Final Recommendations:
Consider Market Trends:
Before making any trading decisions using the Delta Zones Buy/Sell Pressure Indicator, it is crucial to analyze the prevailing market trends. Assess the overall direction of the market, whether it's trending upward, downward, or moving sideways. Align your trades with the dominant trend to increase the probability of successful outcomes. The indicator's signals can be more reliable when they align with the broader market trend.
Evaluate Macro-Economic Factors:
Additionally, take into account macro-economic factors that could influence price movements. Factors such as economic indicators, geopolitical events, interest rate decisions, and global market sentiments can significantly impact the financial markets. Stay updated with relevant news and economic reports to anticipate potential market shifts. Understanding the broader economic context can help you interpret the indicator's signals within a more informed framework.
Practice Risk Management:
Regardless of the signals provided by the Delta Zones Buy/Sell Pressure Indicator, always implement effective risk management strategies. This includes setting stop-loss orders, diversifying your portfolio, and only risking a small percentage of your trading capital on each trade. By managing your risk, you can protect your investments and ensure longevity in the market, even during volatile periods.
Continuous Learning and Adaptation:
Financial markets are dynamic and constantly evolving. Continuously educate yourself about new trading strategies, technical analysis tools, and economic developments. Stay open to adapting your trading approach based on changing market conditions.
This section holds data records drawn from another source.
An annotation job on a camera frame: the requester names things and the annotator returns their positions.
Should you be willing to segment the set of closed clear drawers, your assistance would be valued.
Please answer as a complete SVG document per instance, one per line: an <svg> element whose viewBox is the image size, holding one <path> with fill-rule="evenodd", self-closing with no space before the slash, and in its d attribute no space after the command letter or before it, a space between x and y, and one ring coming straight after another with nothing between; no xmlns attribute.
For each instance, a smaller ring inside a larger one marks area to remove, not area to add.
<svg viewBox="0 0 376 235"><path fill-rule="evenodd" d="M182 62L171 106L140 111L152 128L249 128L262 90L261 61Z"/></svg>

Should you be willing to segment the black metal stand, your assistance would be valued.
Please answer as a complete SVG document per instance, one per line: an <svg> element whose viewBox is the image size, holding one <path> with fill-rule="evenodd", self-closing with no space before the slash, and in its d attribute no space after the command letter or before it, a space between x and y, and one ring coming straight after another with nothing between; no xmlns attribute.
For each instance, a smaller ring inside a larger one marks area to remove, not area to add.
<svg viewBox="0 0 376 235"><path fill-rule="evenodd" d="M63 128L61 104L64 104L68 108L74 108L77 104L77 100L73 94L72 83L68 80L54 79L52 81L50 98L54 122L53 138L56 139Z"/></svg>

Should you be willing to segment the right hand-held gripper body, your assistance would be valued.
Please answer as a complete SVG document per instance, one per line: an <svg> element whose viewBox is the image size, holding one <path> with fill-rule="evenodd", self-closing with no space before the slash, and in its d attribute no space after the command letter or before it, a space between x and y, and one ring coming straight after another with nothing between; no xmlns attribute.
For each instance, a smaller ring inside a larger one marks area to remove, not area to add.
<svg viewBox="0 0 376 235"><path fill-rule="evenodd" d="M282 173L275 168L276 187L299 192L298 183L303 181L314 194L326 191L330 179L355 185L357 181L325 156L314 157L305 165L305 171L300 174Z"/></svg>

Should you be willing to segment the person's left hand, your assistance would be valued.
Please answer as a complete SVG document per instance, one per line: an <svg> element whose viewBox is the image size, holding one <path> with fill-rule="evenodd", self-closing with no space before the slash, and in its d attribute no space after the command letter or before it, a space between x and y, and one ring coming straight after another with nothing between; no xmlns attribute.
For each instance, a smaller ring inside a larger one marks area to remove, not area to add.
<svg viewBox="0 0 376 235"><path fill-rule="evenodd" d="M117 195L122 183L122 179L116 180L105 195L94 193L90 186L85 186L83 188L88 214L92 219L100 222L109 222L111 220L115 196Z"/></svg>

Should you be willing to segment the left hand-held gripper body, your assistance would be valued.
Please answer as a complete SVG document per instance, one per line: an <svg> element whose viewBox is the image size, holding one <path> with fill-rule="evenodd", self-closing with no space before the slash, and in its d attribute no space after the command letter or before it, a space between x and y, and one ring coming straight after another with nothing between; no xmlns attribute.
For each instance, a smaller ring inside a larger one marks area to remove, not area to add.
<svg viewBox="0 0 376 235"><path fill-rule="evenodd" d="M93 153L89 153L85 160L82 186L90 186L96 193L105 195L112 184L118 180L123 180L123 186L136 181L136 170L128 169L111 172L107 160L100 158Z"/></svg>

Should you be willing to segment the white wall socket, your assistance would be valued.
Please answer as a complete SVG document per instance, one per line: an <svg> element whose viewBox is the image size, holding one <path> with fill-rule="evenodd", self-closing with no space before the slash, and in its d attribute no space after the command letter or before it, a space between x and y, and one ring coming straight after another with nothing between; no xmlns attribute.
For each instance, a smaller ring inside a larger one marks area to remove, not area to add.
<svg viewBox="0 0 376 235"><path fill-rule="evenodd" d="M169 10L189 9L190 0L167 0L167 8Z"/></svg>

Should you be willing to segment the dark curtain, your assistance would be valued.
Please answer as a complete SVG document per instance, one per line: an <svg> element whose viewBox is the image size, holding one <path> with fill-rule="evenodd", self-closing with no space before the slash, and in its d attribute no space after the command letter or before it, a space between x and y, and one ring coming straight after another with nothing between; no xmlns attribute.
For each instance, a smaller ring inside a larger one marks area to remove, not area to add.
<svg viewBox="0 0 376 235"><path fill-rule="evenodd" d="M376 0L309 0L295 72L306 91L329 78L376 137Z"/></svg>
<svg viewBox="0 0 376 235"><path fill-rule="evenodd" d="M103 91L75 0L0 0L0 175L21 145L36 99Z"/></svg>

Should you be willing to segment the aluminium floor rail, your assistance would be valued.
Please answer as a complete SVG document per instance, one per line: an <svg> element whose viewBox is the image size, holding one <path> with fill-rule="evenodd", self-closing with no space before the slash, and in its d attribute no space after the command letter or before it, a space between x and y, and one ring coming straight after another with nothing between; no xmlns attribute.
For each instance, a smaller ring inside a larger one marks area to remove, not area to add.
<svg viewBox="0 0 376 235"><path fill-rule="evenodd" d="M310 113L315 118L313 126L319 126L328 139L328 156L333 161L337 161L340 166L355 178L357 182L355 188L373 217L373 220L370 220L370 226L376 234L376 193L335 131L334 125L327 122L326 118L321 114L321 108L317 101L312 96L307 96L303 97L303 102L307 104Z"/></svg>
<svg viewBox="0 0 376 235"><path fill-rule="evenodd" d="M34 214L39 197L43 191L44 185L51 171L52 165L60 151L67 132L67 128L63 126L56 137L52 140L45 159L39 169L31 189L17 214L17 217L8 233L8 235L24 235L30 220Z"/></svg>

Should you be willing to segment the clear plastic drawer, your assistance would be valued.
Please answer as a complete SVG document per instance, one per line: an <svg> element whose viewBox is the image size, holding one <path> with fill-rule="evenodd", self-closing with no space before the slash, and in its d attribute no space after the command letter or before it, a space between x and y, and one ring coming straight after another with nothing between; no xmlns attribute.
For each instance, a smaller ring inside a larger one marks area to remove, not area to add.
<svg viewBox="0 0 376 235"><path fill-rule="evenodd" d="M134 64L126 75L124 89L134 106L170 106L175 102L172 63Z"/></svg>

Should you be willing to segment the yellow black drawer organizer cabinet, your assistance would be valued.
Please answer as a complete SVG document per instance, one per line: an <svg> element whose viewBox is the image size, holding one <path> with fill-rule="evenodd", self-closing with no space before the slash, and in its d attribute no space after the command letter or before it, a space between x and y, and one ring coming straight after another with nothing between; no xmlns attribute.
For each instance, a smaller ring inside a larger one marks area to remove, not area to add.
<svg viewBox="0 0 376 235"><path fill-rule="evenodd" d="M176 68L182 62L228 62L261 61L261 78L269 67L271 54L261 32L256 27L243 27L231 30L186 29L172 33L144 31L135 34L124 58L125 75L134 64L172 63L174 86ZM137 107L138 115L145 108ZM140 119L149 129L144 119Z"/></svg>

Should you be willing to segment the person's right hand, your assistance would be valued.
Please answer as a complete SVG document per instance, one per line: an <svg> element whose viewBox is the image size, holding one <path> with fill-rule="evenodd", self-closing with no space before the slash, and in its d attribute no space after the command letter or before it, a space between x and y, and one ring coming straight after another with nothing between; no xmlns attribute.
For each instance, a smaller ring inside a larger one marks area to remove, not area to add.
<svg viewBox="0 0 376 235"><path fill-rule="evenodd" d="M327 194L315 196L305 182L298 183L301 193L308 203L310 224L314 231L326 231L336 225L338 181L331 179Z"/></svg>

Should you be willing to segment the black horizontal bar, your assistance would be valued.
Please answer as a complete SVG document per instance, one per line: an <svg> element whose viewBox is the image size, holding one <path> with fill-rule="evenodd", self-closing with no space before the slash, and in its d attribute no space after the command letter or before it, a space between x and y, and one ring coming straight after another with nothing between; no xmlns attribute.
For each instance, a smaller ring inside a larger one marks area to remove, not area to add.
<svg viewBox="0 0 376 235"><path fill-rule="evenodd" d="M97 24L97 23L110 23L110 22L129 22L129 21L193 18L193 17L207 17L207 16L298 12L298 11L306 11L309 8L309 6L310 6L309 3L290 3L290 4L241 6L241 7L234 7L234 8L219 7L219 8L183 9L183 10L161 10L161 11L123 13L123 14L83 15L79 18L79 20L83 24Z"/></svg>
Regularly reviewing your trading strategy and adjusting it according to your experiences and market feedback can significantly enhance your trading performance over the long term.
Seek Professional Advice if Necessary:
If you are uncertain about specific market trends, indicators, or economic factors, don't hesitate to seek guidance from financial advisors or professionals. Their expertise can provide valuable insights and help you make well-informed decisions, especially in complex or uncertain market environments.
By incorporating these recommendations into your trading approach, you can enhance your decision-making process, mitigate risks, and increase your overall chances of successful trading outcomes. Remember, the key to successful trading lies not only in the tools you use but also in your ability to interpret them within the broader market context.